The association between the two ranks is significant indicating that the two students ranked the twelve books in a similar way. In fact, close examination of the data on Table 2 shows that, at most, the ranks assigned by the students differ by a single rank.
How to conduct and interpret a correlation analysis using categorical data
Suppose that 150 students (75 boys and 75 girls) starting at a university are asked to show their preference of study by indicating whether they prefer art or science degrees. We can hypothesised that boys should prefer science degree and girls art. There are two nominal variables here group (boys or girls); and student's choice (art or science). The null hypothesis is that there is no association between the two variables. The table below shows the student's choices.

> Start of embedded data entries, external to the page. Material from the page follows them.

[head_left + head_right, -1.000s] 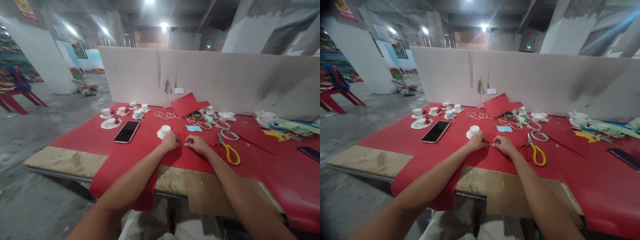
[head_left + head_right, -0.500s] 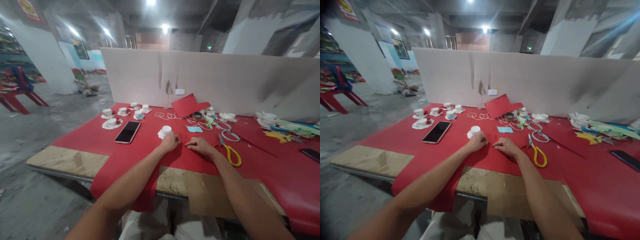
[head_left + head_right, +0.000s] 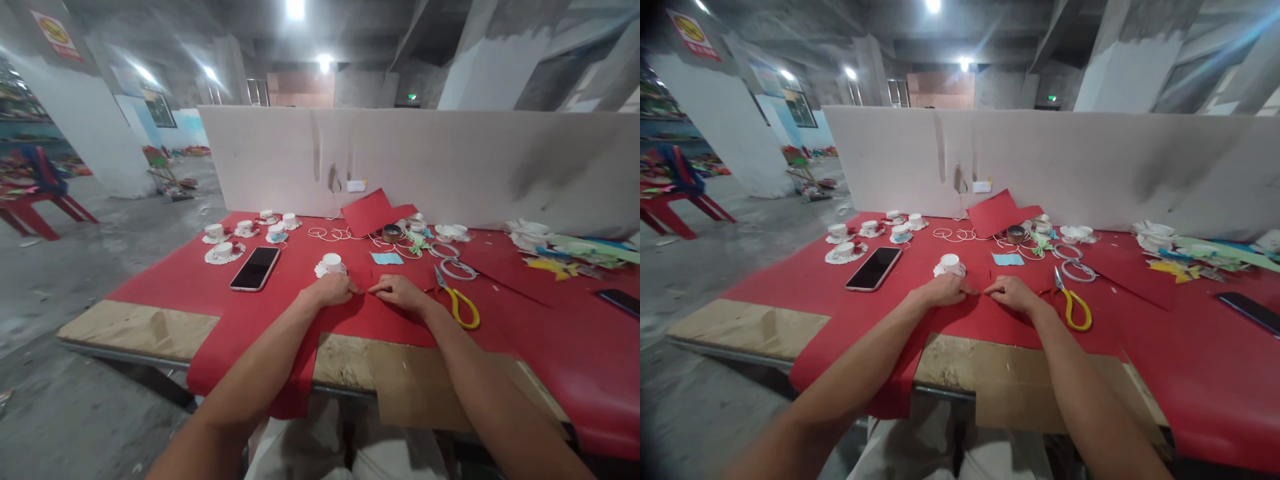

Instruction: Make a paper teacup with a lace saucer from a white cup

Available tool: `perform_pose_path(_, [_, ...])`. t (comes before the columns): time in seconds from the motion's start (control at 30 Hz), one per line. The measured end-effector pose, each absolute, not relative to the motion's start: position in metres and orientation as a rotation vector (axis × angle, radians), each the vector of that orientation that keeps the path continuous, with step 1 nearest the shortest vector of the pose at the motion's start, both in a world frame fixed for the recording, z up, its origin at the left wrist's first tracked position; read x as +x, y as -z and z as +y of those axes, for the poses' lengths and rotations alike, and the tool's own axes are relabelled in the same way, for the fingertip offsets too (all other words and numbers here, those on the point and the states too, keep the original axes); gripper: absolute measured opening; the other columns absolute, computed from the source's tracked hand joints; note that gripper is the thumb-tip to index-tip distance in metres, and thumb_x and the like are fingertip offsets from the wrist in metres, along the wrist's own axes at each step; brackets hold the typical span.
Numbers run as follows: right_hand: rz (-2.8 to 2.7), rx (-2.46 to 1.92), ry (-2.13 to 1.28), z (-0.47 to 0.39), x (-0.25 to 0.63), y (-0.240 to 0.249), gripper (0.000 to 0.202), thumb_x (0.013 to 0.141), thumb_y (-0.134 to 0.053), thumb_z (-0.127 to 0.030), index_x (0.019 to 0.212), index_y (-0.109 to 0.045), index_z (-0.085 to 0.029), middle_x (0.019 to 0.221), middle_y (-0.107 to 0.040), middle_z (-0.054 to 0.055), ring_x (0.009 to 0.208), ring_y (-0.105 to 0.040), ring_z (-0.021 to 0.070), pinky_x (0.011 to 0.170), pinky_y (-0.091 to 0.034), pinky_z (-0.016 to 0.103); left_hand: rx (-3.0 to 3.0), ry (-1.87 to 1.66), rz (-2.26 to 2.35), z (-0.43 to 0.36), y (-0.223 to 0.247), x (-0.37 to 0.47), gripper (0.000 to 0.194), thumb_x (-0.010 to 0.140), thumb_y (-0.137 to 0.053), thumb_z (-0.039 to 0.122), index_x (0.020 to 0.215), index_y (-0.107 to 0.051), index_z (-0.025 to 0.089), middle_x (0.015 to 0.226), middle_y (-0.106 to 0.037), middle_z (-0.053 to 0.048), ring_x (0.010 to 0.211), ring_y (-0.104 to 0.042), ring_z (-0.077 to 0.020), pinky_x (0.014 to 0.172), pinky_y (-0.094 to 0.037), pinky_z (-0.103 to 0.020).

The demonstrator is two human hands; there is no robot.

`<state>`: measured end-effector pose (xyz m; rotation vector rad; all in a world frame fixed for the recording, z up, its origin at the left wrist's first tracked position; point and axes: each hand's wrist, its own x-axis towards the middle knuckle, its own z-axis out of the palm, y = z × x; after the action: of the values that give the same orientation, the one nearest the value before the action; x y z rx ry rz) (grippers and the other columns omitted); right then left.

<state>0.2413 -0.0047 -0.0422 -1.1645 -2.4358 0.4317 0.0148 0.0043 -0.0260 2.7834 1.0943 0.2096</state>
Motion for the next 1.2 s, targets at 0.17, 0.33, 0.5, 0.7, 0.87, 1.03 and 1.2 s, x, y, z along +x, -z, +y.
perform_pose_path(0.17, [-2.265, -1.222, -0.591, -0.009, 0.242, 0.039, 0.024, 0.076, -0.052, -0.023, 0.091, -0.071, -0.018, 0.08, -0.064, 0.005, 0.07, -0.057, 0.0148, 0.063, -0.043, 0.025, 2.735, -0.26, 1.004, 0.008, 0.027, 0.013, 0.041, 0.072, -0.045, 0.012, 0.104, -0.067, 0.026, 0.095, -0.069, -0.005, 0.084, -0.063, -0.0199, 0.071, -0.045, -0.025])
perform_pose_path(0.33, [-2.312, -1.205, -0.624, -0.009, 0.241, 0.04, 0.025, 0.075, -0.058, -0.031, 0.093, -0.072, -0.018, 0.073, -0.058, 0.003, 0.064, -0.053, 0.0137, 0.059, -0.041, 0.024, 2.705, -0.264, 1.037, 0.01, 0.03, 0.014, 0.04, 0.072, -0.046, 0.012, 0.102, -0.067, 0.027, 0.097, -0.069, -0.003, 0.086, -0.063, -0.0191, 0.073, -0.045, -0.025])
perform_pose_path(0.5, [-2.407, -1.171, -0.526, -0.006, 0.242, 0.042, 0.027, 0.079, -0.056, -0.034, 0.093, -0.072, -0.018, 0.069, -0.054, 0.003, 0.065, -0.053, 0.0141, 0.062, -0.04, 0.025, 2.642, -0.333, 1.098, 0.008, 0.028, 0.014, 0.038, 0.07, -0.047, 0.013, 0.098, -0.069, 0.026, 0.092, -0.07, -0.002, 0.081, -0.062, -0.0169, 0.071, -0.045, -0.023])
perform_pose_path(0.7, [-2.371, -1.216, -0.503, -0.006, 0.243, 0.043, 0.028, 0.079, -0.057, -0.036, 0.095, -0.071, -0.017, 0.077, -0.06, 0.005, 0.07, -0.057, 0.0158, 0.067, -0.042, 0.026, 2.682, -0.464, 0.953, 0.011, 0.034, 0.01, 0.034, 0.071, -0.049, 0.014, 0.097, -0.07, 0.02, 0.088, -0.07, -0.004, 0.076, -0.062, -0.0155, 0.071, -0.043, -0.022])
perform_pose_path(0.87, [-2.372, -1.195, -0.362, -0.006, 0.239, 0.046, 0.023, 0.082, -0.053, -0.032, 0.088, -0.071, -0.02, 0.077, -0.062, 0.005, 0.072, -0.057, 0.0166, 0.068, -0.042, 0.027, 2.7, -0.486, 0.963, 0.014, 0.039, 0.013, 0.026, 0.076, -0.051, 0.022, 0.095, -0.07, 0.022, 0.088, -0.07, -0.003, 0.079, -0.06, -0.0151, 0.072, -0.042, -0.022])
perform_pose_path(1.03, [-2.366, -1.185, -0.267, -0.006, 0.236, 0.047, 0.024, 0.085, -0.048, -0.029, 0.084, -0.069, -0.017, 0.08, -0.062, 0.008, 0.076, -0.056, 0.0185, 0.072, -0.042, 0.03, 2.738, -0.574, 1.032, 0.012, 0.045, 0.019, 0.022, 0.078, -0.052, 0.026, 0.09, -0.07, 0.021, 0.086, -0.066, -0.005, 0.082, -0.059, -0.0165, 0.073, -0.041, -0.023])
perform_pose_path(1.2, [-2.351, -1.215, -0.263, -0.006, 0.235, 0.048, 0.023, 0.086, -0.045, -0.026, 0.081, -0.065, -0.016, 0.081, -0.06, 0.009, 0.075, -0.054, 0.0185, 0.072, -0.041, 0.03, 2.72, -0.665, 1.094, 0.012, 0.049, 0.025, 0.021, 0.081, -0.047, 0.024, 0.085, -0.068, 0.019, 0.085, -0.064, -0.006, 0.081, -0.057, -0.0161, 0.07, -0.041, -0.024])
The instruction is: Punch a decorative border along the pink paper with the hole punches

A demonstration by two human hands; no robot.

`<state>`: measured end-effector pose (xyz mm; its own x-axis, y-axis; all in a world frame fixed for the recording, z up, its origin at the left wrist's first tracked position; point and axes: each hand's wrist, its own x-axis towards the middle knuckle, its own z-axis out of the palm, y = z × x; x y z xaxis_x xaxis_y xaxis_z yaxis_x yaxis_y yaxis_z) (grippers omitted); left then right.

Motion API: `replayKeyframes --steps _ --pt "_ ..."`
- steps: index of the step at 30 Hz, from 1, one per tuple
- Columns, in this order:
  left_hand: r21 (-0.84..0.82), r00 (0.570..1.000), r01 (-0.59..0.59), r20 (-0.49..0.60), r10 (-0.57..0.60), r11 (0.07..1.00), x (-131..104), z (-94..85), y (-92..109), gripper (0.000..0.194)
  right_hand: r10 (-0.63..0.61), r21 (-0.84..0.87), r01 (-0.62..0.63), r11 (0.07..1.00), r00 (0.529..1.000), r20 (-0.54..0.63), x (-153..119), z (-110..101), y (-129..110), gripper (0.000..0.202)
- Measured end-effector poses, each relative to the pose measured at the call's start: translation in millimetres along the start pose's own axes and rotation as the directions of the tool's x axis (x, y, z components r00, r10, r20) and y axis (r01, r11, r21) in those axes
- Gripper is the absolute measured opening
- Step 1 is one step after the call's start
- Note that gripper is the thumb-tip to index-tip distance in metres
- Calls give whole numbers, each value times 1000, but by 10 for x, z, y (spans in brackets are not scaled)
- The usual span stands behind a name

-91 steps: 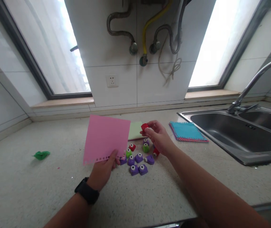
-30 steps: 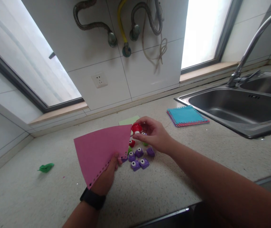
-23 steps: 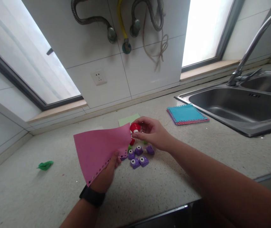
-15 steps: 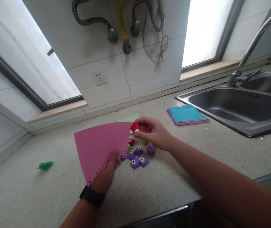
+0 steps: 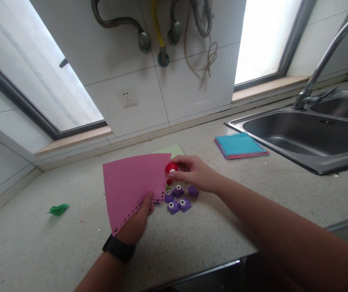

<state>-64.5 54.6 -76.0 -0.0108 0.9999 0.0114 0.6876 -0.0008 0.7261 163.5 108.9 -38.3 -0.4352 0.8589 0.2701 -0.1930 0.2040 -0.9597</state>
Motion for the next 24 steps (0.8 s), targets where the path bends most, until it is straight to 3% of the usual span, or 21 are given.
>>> replayKeyframes --steps 5,13,24 --pt "-3 997 -78 -15 78 997 -20 9 -43 54 69 -127 -64 990 997 30 -14 25 -46 24" --pt "-171 989 -140 -64 131 975 -25 53 -70 47 179 -187 -157 970 978 106 -19 65 43 35" --pt "-309 990 -116 -114 84 944 -11 68 -16 33 253 -147 -243 959 966 52 -1 115 88 40"
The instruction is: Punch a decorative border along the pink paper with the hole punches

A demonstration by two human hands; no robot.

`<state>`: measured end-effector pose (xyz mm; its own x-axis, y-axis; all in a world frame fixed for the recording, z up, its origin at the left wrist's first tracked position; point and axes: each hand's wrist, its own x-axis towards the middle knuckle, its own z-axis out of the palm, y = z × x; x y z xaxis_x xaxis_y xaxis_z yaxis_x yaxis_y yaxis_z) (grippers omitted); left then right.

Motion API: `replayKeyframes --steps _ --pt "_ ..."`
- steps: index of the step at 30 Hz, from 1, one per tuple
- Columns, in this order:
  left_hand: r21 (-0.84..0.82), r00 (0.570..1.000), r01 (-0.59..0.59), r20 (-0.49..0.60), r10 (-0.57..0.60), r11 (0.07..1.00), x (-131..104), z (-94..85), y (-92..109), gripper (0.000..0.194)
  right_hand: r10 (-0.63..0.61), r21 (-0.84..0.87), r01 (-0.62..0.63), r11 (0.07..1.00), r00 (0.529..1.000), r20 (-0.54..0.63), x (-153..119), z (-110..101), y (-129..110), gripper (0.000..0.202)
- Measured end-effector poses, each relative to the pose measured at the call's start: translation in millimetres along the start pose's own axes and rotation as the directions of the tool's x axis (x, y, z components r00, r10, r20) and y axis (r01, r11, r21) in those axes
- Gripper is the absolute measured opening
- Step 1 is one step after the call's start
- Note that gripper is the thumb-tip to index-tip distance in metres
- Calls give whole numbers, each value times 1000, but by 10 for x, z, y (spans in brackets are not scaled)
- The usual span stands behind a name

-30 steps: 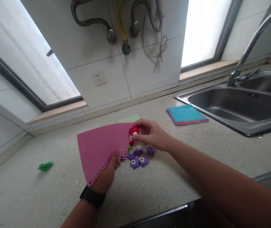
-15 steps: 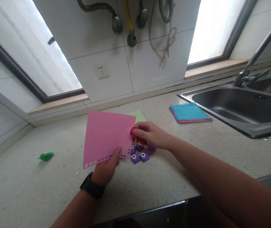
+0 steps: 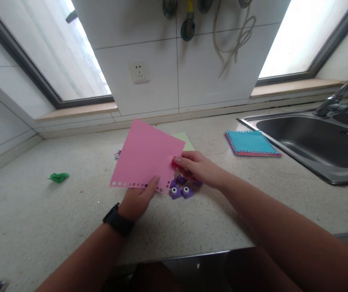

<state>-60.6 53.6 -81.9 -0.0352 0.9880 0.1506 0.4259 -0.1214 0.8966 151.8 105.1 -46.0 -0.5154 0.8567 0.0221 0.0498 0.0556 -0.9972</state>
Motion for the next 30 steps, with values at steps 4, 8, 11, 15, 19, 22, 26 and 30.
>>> replayKeyframes --steps 4,8,11,15,19,22,26,30 --pt "-11 999 -35 11 35 999 6 4 -19 36 26 -4 -26 1000 1000 -12 9 8 11 39" --pt "-28 999 -48 18 49 998 7 2 -17 36 43 -32 -43 999 999 -15 9 32 15 41" --pt "-38 999 -30 18 30 999 9 -2 -15 34 58 -43 -58 997 998 -1 4 66 12 42" --pt "-43 1000 12 -2 -12 999 17 -5 -22 33 71 -33 -70 997 997 18 -3 125 -3 41" --pt "-41 1000 -28 0 28 999 25 -4 -43 34 72 -27 -71 997 996 44 -2 162 5 39" --pt "-46 999 -34 -6 34 998 27 -5 -59 33 77 -34 -75 997 995 62 -1 172 26 37" --pt "-67 1000 -2 -3 2 998 26 -6 -67 32 89 -52 -84 995 992 94 -5 181 36 37" --pt "-70 1000 11 0 -11 997 23 0 -71 33 114 -54 -109 993 989 97 -8 195 23 34"
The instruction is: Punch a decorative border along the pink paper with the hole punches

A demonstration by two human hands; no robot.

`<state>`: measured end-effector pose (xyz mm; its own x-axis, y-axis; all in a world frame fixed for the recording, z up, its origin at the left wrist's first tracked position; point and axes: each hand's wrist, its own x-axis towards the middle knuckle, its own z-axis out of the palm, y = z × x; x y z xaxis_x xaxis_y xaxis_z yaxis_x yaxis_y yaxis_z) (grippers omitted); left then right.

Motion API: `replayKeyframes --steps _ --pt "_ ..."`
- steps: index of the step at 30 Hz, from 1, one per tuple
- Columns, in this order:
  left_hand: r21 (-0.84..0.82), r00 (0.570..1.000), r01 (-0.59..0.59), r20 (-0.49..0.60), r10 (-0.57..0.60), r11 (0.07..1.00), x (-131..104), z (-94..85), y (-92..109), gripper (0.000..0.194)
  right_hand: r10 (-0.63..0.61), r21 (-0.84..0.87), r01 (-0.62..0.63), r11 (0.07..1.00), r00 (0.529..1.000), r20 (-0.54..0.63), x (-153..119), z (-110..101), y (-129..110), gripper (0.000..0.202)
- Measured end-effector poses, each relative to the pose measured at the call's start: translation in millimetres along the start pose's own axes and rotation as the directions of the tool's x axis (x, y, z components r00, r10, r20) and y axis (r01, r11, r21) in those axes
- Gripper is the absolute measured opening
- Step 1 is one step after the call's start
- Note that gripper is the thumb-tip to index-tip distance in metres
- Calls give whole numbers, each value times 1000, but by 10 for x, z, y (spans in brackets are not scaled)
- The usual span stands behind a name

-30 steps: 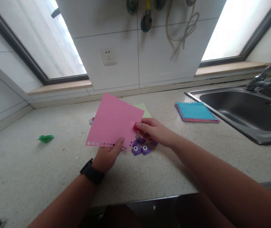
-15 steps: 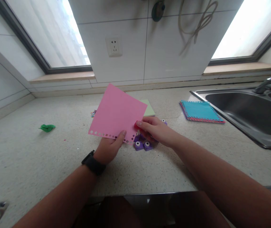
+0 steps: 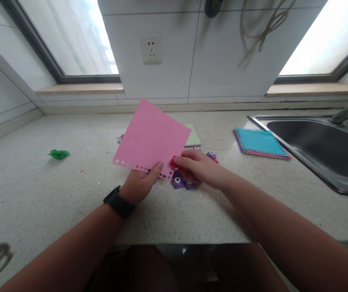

Table 3: A contingency table
?
Close examination of Table 3 indicate that there is an association between the two variables. The majority of the boys chose science degree while the majority of the girls chose art degree.
Preparing the Data set
You need to define three variables here, two coding variables for group and choice. The third variable is simply the frequency count for the choice of degree. Note that no individual can fall into more than one combination of categories. Define the three variables group, choice and count. In the group variable, use the code numbers 1 and 2 to represent boys and girls respectively. Similarly, in the choice variable use the values 1 and 2 to represent art and science degrees respectively. Type the data into the three columns as shown below.
Showing coding of data in Data Editor
?
Before we can proceed, we need to tell SPSS that the data in the count column represent cell frequencies of a variable and not actual value. To do this, follow these instructions.
Choose
Data
Weight Cases
The Weight Cases dialog box will be loaded on the screen as shown below. Select the item Weight cases by. Click on the variable count and on the arrow (>) to transfer it into the Frequency Variable text box. Click on OK.
The Weight Cases dialog box
?
To analyse the contingency table data, choose
Analyze
Summarize
Crosstabs
The Crosstabs dialog box will be loaded on the screen as shown below. Click on the variable group and on the top arrow (>) to transfer group into the Row(s) text box. Click on variable choice and then on the middle arrow (>) to transfer choice into the Column(s) text box.
The completed Crosstabs dialog box
?
Click on Statistics to open the Crosstabs: Statistics dialog box. See diagram below. Select the Chi-square and Phi and Cramer's V check boxes. Click on Continue to return to the Crosstabs dialog box.
The completed Crosstabs: Statistics dialog box
?
Click on Cells at the foot of the Crosstabs dialog box to open the Crosstabs: Cell Display dialog box. See diagram below. Select the Expected check box. Click on Continue and then OK to run the procedure. We have computed the cell frequencies to ensure that the prescribed minimum requirements for the valid use of chi-square have been fulfilled, i.e. a cell frequency should not be less than 5.
The Crosstabs: Cell Display dialog box
?
Output Listing for Cross tabulation
The first table from the output listing shown below gives a summary of variables and the number of cases.
The table below shows the observed and expected frequencies as requested in the Crosstabs: Cell Display dialog box. Notice that none of the expected frequencies is less than 5.
The table below gives the Chi-square statistics for the contingency table. It can be concluded that there is a significant association between the variables group and choice, as shown by the p-value (less than 0.01).
The Phi and Cramer's V coefficients (shown on the table below) of 0.401 gives the strength of the association between the two variables.
Conclusion
You should now be able to perform and interpret the results of correlational analysis using SPSS for interval, ordinal and categorical data.